Allzu wahrscheinlich oder problematisch ist das aber nicht, oder?


----------



## Combi (10. Juni 2016)

macht null aus...
habe selber ein corsair hx850 pro,welches schon fast 2 jahre aufm buckel hat und es rennt immer noch 100% zuverlässig.
meine 980ti und das hx arbeiten super zusammen.


----------



## Jimiblu (10. Juni 2016)

mhsuchti84 schrieb:


> Da ich momentan eine sehr stromfressende r9 270x besitze, habe ich momentan ein 600 watt Netzteil, bei dem ich ungefähr auf 60% komme.



Naja, ein wirklicher Stromfresser ist deine Karte jetzt nicht. Im mittleren Gamingloop dürfte dein PC aktuell so um die  300-350 Watt brauchen. Da wärst du mit 400-450Watt schon sehr gut dabei. 600 Watt sind ordentlich überdimensioniert.


----------



## cann0nf0dder (10. Juni 2016)

du befindest dich im optimalen Arbeitsbereich eines Netzteils (bei 50% Auslastung ist der Wirkungsgrad am besten, sprich weniger Energie wird in Wärme umgewandelt) also in der Hinsicht geht es nicht besser


----------



## markus1612 (10. Juni 2016)

cann0nf0dder schrieb:


> du befindest dich im optimalen Arbeitsbereich eines Netzteils (bei 50% Auslastung ist der Wirkungsgrad am besten, sprich weniger Energie wird in Wärme umgewandelt) also in der Hinsicht geht es nicht besser



Eigentlich ist diese Aussage Blödsinn.
Es handelt sich dabei nur um ein Gerücht, welches sich irgendwie gehalten hat.


----------



## mhsuchti84 (10. Juni 2016)

Jimiblu schrieb:


> Naja, ein wirklicher Stromfresser ist deine Karte jetzt nicht.
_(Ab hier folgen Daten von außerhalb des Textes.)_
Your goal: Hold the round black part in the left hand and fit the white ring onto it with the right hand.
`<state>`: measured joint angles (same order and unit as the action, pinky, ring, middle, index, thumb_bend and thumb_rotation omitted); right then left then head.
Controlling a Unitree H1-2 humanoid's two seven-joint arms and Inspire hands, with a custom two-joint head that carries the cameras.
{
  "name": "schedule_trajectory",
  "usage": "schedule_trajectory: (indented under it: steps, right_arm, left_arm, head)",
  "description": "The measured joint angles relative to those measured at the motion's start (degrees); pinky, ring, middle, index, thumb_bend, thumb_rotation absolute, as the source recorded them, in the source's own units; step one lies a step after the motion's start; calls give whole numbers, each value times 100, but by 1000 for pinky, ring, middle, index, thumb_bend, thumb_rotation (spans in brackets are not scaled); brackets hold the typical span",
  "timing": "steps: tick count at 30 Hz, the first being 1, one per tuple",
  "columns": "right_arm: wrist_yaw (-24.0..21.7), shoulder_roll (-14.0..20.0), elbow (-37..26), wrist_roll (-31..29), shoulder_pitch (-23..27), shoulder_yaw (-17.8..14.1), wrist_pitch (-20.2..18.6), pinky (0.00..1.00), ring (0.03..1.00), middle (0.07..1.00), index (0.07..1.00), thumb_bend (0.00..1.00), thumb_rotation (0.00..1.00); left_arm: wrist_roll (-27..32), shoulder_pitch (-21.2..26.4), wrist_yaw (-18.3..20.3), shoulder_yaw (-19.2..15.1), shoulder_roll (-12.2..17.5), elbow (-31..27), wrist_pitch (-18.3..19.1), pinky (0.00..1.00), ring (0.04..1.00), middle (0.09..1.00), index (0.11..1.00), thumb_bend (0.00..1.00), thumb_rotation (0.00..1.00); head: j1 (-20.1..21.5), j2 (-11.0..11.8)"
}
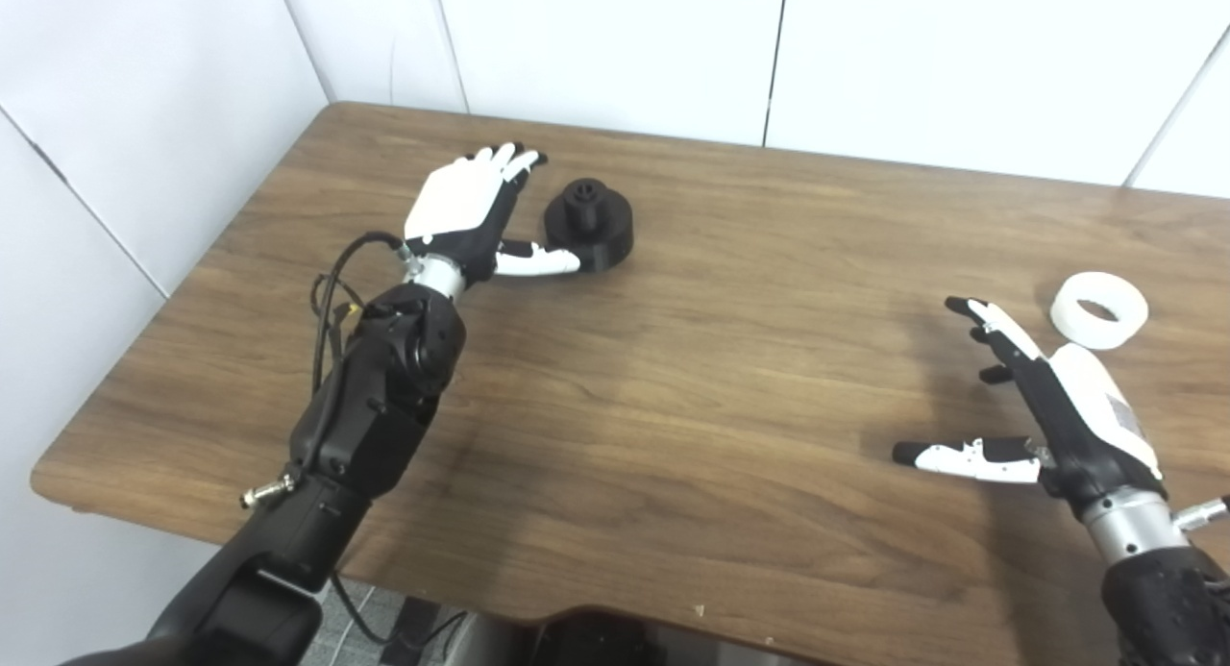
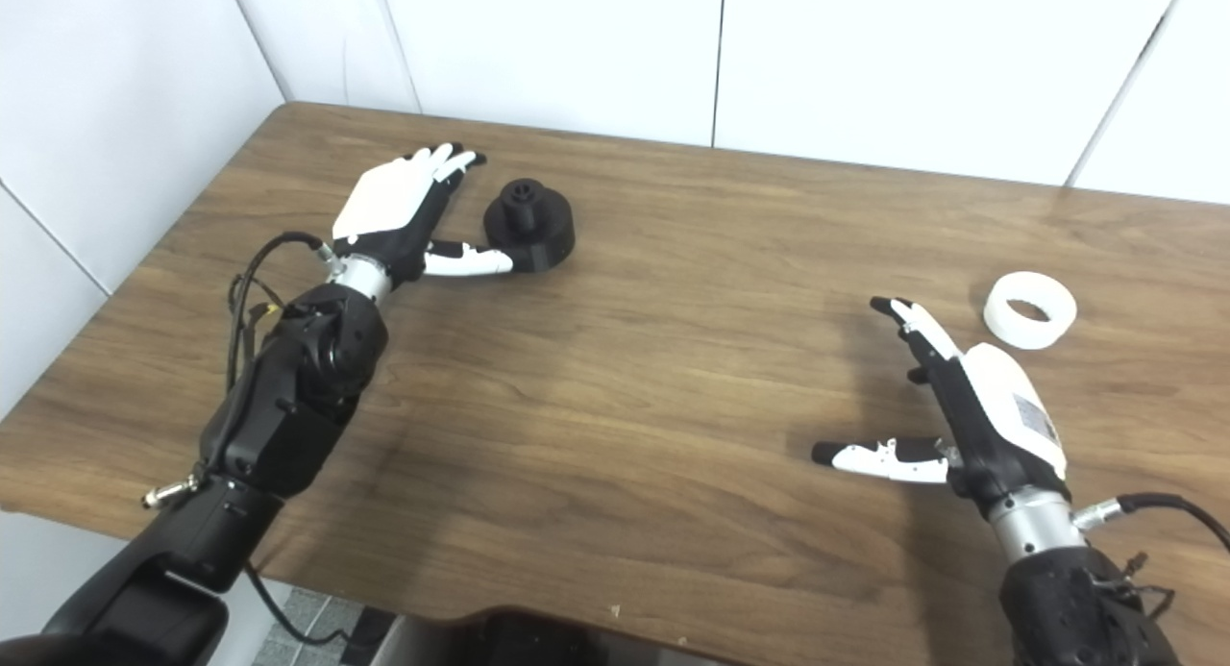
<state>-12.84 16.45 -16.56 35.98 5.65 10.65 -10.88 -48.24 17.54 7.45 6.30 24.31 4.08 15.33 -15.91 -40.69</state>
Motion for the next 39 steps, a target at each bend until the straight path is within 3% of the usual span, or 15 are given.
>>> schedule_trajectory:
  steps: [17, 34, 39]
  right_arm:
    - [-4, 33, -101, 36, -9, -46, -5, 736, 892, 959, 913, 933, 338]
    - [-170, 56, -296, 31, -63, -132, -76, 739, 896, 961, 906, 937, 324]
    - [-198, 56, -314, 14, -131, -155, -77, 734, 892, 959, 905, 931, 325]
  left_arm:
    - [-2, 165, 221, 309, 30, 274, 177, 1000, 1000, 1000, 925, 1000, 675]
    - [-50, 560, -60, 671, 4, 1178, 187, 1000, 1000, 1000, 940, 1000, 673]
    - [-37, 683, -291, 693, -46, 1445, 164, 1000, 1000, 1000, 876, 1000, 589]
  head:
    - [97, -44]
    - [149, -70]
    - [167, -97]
Im mittleren Gamingloop dürfte dein PC aktuell so um die  300-350 Watt brauchen. Da wärst du mit 400-450Watt schon sehr gut dabei. 600 Watt sind ordentlich überdimensioniert.
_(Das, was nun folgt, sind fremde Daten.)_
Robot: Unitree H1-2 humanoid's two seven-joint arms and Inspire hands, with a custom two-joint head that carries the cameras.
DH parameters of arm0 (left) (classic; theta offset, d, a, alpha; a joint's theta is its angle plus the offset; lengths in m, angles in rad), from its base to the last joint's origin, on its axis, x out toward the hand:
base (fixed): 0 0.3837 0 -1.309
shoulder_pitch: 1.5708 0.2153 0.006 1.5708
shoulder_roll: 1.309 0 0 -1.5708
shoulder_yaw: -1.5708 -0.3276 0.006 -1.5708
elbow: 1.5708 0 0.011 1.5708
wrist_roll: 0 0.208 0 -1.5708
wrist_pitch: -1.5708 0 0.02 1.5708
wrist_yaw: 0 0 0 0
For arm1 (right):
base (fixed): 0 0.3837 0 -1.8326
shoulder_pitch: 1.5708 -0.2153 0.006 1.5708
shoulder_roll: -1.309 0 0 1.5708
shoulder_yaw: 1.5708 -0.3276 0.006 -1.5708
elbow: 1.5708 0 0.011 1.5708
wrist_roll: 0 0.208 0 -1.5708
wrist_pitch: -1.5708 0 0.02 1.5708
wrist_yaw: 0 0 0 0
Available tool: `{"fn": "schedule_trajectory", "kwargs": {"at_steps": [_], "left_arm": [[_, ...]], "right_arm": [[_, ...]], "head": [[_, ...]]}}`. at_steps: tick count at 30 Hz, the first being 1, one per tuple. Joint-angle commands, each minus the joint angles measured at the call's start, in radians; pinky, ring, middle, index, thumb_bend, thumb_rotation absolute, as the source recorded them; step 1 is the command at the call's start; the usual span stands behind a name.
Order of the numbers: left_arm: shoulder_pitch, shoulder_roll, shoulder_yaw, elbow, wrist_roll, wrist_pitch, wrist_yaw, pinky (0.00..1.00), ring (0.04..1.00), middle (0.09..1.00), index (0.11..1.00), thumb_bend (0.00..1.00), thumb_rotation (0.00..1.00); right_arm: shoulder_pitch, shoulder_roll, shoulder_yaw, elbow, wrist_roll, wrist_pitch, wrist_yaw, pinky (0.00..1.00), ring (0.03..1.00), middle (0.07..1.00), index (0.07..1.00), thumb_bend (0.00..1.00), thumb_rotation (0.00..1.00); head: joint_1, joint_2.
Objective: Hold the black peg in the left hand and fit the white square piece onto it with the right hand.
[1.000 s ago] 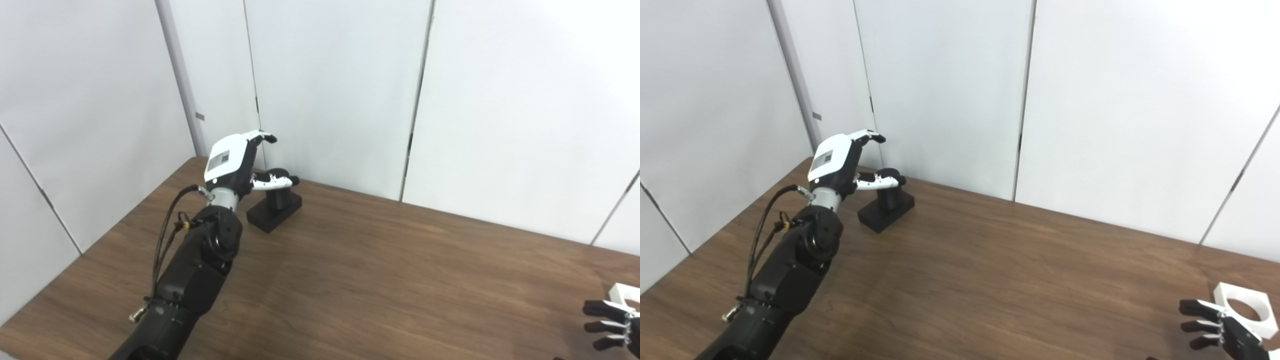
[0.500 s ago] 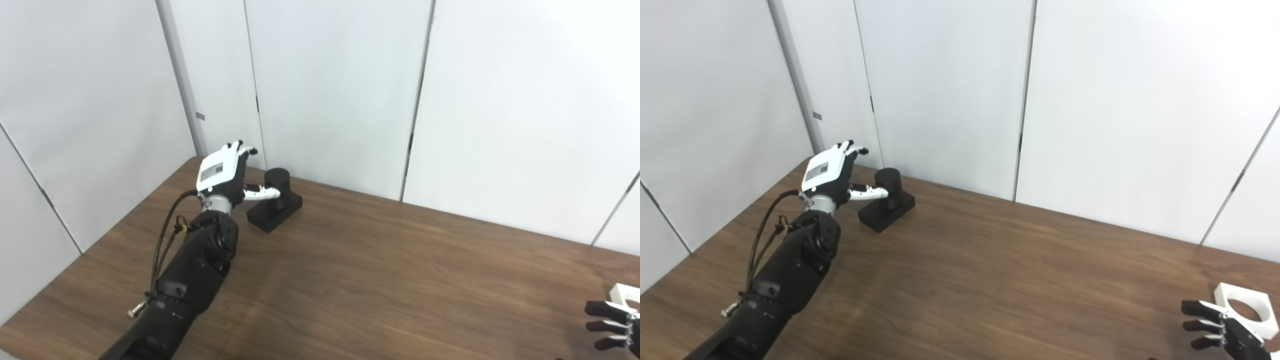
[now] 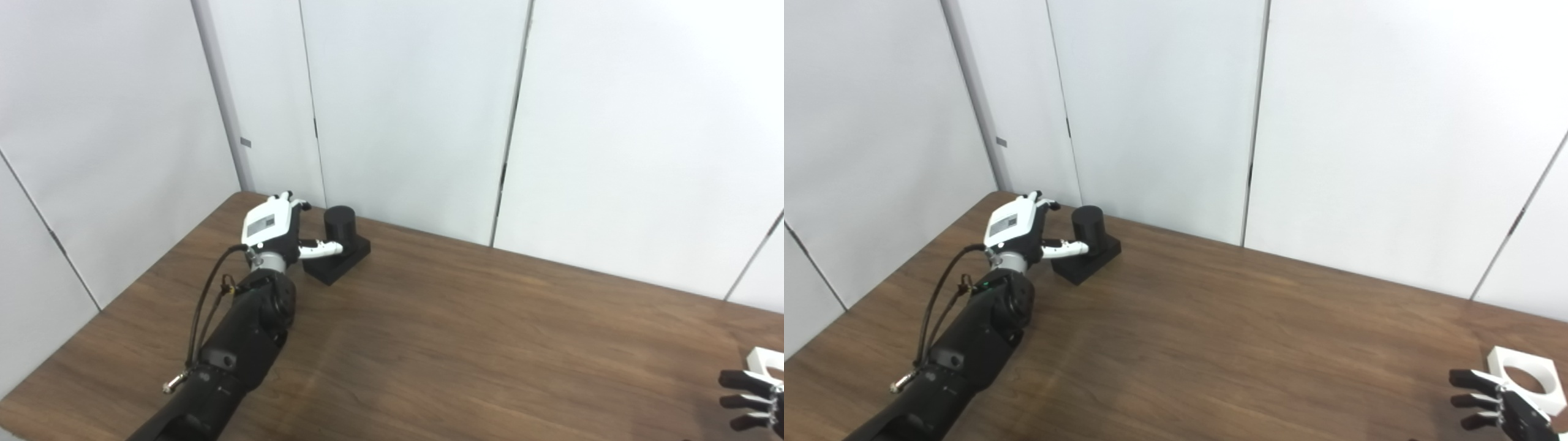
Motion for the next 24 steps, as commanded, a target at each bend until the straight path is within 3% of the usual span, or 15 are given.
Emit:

Achso eine 170€ Graka die so viel strom verbraucht wie eine Titan X zählt heute nicht mehr als stromfressend? Tut mir leid wusste ich natürlich nicht.


----------



## markus1612 (10. Juni 2016)

mhsuchti84 schrieb:


> Achso eine 170€ Graka die so viel strom verbraucht wie eine Titan X zählt heute nicht mehr als stromfressend? Tut mir leid wusste ich natürlich nicht.



So ein Quatsch, wo hast du denn den Mist her?


----------



## cann0nf0dder (10. Juni 2016)

markus1612 schrieb:


> Eigentlich ist diese Aussage Blödsinn.
> Es handelt sich dabei nur um ein Gerücht, welches sich irgendwie gehalten hat.
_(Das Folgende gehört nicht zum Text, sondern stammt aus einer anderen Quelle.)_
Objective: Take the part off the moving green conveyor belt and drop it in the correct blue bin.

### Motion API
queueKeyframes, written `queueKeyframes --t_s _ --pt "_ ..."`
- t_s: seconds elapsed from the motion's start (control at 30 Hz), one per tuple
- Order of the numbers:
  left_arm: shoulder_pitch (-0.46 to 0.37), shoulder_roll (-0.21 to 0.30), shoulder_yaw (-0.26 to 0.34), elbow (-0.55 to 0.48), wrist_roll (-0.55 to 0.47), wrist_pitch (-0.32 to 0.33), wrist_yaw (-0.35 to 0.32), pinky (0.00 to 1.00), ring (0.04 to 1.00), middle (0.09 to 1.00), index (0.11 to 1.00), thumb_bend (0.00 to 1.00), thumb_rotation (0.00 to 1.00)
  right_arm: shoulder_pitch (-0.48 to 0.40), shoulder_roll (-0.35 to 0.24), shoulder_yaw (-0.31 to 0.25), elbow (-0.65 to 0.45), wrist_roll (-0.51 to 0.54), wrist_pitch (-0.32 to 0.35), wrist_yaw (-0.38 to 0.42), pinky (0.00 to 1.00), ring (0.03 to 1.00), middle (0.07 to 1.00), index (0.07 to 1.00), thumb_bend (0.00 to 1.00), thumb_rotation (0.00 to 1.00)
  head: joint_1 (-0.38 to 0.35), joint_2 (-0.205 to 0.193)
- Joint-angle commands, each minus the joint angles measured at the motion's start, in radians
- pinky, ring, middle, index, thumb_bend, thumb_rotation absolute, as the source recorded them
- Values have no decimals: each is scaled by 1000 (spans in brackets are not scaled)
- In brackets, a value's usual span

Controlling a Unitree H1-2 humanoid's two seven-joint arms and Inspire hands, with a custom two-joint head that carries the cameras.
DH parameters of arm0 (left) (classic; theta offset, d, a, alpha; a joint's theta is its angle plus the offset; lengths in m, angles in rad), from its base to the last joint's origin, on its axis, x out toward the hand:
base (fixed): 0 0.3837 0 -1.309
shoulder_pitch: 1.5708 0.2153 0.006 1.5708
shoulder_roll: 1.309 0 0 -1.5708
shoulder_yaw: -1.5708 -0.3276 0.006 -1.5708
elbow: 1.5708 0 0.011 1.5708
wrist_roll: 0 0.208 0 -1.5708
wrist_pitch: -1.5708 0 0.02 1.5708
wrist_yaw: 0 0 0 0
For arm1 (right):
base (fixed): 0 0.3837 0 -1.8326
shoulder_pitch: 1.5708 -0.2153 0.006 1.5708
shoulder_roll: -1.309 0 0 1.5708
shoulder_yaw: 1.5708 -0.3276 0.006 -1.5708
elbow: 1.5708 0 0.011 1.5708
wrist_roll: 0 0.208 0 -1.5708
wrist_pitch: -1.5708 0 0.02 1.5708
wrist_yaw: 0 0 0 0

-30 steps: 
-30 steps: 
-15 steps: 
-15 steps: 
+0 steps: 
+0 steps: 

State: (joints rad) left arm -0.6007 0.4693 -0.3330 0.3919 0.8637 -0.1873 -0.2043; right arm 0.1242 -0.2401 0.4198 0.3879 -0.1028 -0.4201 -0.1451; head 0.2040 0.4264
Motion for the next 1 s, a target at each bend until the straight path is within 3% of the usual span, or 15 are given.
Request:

ok, großer gott des allwissens, ich kenne leute die das getestet haben, ich kenne Herstellerangaben die das bestätigen und ich kenne Messreihen für des 80plus Consortium die diesen sachverhalt ebenfalls bestätigen, aber du hast recht und ich bin nur nen armer kleiner troll der sein unwissen möglichst weit verbreiten möchte 

mindestens 2 der quellen kann man googeln


----------



## Schnuetz1 (10. Juni 2016)

Leistungsaufnahme R9 270X: unter 150 Watt
Quellen: 
Stromverbrauchswerte zu Radeon R7 260X, R9 270X & 280X | 3DCenter.org
Leistungsaufnahme - AMD Radeon R9 280X, R9 270X und R7 260X: Alte GPUs, neue Namen

Leistungsaufnahme Titan X: bis zu 250 Watt
Quellen:
Geforce GTX Titan X im Test: Top, aber teuer [Test der Woche]
Nvidia Geforce GTX Titan X (Grafikkarten) Test - Titanen-Karte mit 12 GByte VRAM - GameStar




cann0nf0dder schrieb:


> ok, großer gott des allwissens, ich kenne leute die das getestet haben, ich kenne Herstellerangaben die das bestätigen und ich kenne Messreihen für des 80plus Consortium die diesen sachverhalt ebenfalls bestätigen, aber du hast recht und ich bin nur nen armer kleiner troll der sein unwissen möglichst weit verbreiten möchte



Um die Diskussionen zu vermeiden, nennt doch einfach beide eure Quellen. 
"Ich kenne Leute, die haben was gemessen" aber auch "Diese Aussage ist Blödsinn" ist beides doch irgendwie wischi-waschi.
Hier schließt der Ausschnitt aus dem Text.